Thursday 20 August 2009

Three Good Ones From Presto!?

Presto!? is an Italian label run by Lorenzo Senni, the three releases in my possession (part of a catalogue of nine at this moment) dressed by sober white mini-gatefold sleeves with graphics that are definable as “chicly Spartan”. Things look promising enough on a first listen: I don’t smell a trace of snobbishness or arrogant dilettantism anywhere, the artists’ respectability a certification in that sense. Hopefully, Lorenzo is aiming higher (read “deeper”) than many of his presumptuous countrymen in terms of detached judgement of the effective necessity (and meaning) of what’s being produced. An encouraging start.

JOHN HUDAK – On And On

As it frequently occurs with Hudak, the structures introduced this time are decidedly elementary, in spite of the fact that the piece was motivated by the singing of a bird (more precisely, a black-capped chickadee) and that the final outcome depends on a computer, which “simplified” hours of continuous guitar strumming into a numeric potion containing the basic pitch information plus duration and timbre, the composer using this sequence to trigger a pseudo-dulcimer of sorts. As partially complex as the process may appear the 70 minutes flow smoothly, the music not exactly carving holes in the heart yet glowing of the same innocence of children when they bang those chunky little hands on a toy piano, the deriving plink-plonking a symbol of their sensible transparency in the first approach with an instrument. This CD comprises a sympathetically peaceful kind of consonant minimalism - halfway through a musical box and a slightly de-synchronized sequencer - which these ears salute with a smile, not asking for help to an already strained tolerance. I would not rule out, in worthwhile occasions, the use of On And On in “repeat” mode as mind-calming background: a very gracious, almost reassuring presence indeed.

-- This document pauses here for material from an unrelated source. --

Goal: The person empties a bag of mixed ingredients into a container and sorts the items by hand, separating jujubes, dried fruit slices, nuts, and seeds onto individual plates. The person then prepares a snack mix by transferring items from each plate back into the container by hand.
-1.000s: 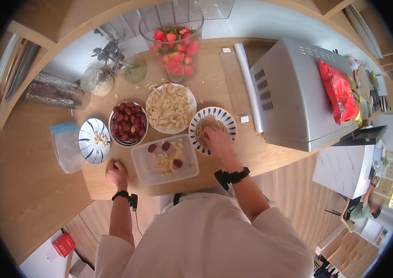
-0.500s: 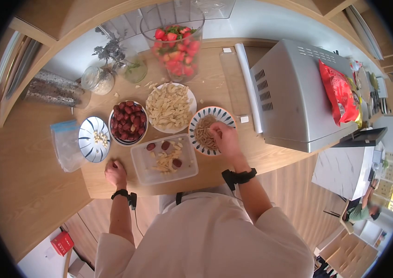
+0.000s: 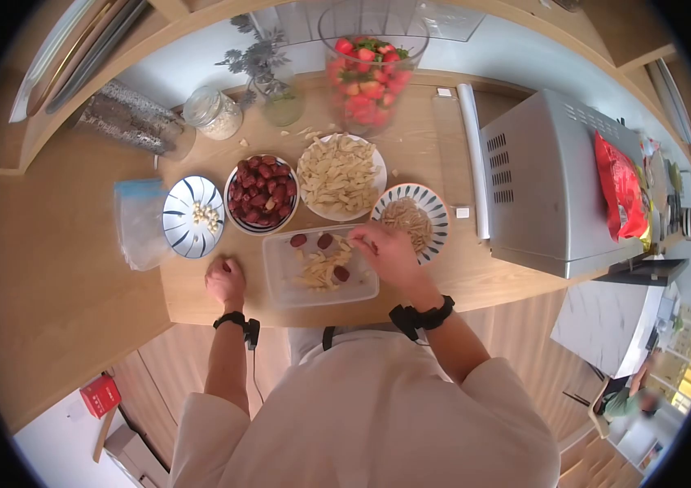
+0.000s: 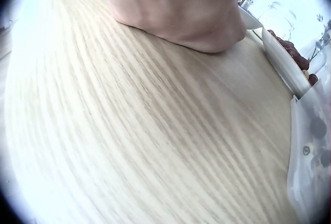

LAWRENCE ENGLISH / TOM HALL – Euphonia

An ambient-oriented collaboration recorded in the first half of 2008, born from “various instruments, analog equipment, electronics” and – especially – the modification of what was achieved in the studio via a process of re-recording the existing sounds in peculiar environments such as “dilapidated water tanks on a farm”. Euphonia owes a lot to Eno, its best functionality enjoyable at just about perceptible volume, gentle vaporizations of morphing audio waves gradually gliding in and out the hearing range, leaving a chance for the transitory manifestations of real life’s unavoidable incidences to have a say in the overall consequence. Seven tracks whose lone implication is probably their sheer existence, not requiring a specialist’s degree to identify with the inherent structures, which – apart from a couple of instances in which a slightly more pronounced tendency to pulse is observable, an embryo of melodic movement coming to the forefront – are expressly designed to fluctuate, drift and waver, hiding the basic components to appear as a lattice of inorganic matters which nevertheless constitute an adequate balm for dead beat membranes. English and Hall managed to produce a useful CD despite the evident overpopulation of this musical area, which is a praiseworthy result per se.

WERNER DAFELDECKER – Long Dead Machines I-IX

This concise cycle for solo double bass by Dafeldecker apparently sounds as crude as the noise of metastatic lungs. At first one notices the percussive factor: in 29 minutes, not a single straight pitch, I mean something reproducible via humming “tones”. Add to this the persistently unremitting repetition of each rhythmic contour - track in, track out - and here’s a model of really severe starkness which does not leave a millimetre of space to anything remotely resembling “aural gratification”. This is the end of the description for those who approach this kind of matter shallowly. Now come to me, discerning people: this is a great record. Dafeldecker doesn’t give a damn about pleasing an audience - he’s looking for places in which the combinations of fingers, arco, strings and wood introduce those resonances that regular ears usually overlook, the implicit musicality of a crucial metrical code, the wonderful if short-lived aura of harmonics that are emitted when the instrument is hit in a certain spot. It’s there that the bass sings and breathes, and it’s also there that you will start distinguishing the dozens of patterns, crackles, swishes, whispers, bumps and knocks that Long Dead Machines keeps in custody. A nonconformist opus which demonstrates how a real musician works: finding a way of making music even through the most rudimentary elements - the same essentials that anyone could become aware of just by observing (that’s right – almost no one observes, much less listen anymore) - which get changed into righteous acoustic painting. Play extra loud, and fill the silences with your own vibrations and pulses.